Quick Tricks for Recording Licks, Riffs and Demos
Ideas for good riffs and songs are like butterflies. They have to be savored, impressed on the brain and maybe even captured before they flit away. And too often they do just that, leaving us scratching our heads a day later trying to remember that great lick or lyric that seemed so vivid just 24 hours before.
The solution is simple: on the go recording — quick ‘n’ easy ways to get ideas in the bank without a microphone of a studio full of gear. Here are some suggestions:
• Smart Phone: All smart phones have a voice memo app. In the iPhone, it’s found by hitting the “Utilities” icon. If you’ve got a guitar part, a vocal line or even a whole song or a rehearsal you’d like to preserve, voice memo will get the job done. Provided your phone’s memory is not overloaded already, there’s more than an hour of recording time available. And you can email the recording. Skeptical? Don’t be. Keb’ Mo’ and Gary Nicolson co-wrote a tune for Keb’ upcoming album BLUESAmericana, due in early June, on Keb’s iPhone using voice memo.

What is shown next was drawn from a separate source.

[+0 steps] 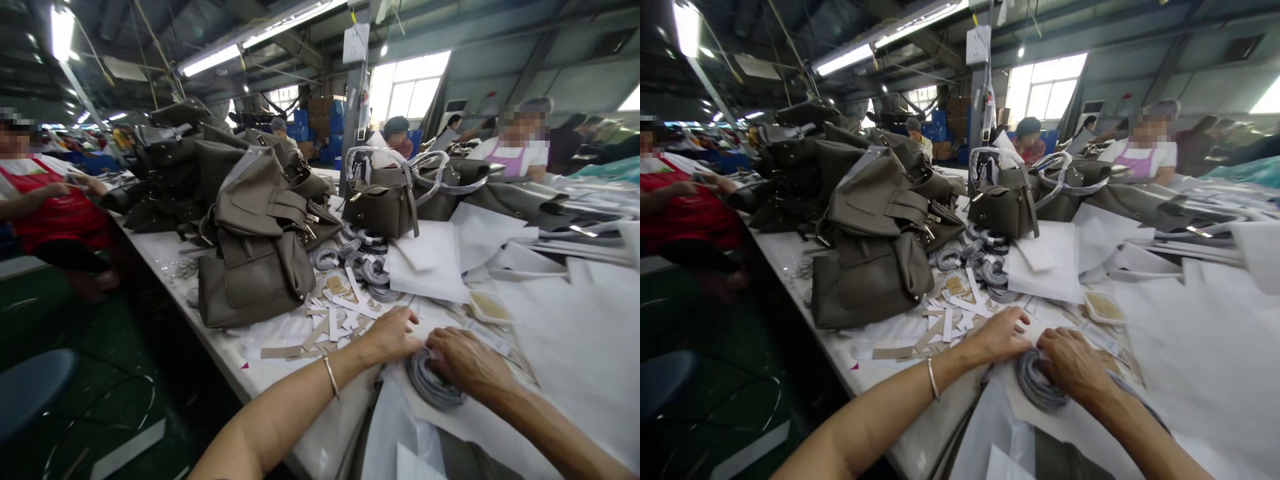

• Gibson’s Memory Cable™: Leave this new innovation plugged into your practice amp, and when you’ve got a great idea, just plug in your guitar and push the button on the cable’s side and drop your riffs, licks or chord progressions onto the mini-SD card inside the cable. Remove the card later and drop what you’ve recorded onto your favorite playback device. Simple!
• GarageBand: GarageBand is great for small but complex tasks, like multi-tracking and doing quick ‘n’ dirty mixes, but on a Mac it’s also hard to beat as an electronic memo pad. Just open up GarageBand, set the preferences to external mike and record whatever’s happening through your laptop’s built-in speakers. When you’re done, convert it immediately into an MP3 that goes straight to iTunes — ready for playback, sharing, etc.
• Portable digital recorders: These go under product names like TASCAM, ZOOM and DIG or, in Roland's case, the "DR", "DP", R, BR and SD series. They’re all lightweight, versatile digital recorders that need no external microphone and get great quality “field recordings” of solo performances, band practices or whatever your point their internal mikes toward. They download directly into other devices, like computers, and often have combinations of built-in microphone to allow stereo, 360-degrees and other recording patters. And they work off a cheap SD card, so when one fills up, it can be archived and replaced. One you own one of these devices and get used to their memo functions and capabilities, it takes literally seconds to be “rolling.”
• Tape: Now let’s get old-school. They still make cassette tapes and cassette tape recorders, although they’re now more often found in your local office supply store than the electronics shop. These are entirely reliable ways of recording your songs for posterity, and cassettes packed with song ideas stack nicely on your workspace shelf.
• Telephone: In the ’90s, I would get a song idea and call myself at home, where my cassette based telephone answering machine would record what I played and I could snatch the tape out later. The modern equivalent is the voice mail services that most major telephone companies provide. Call yourself, play and sing your tune and pick it up later along with your other messages.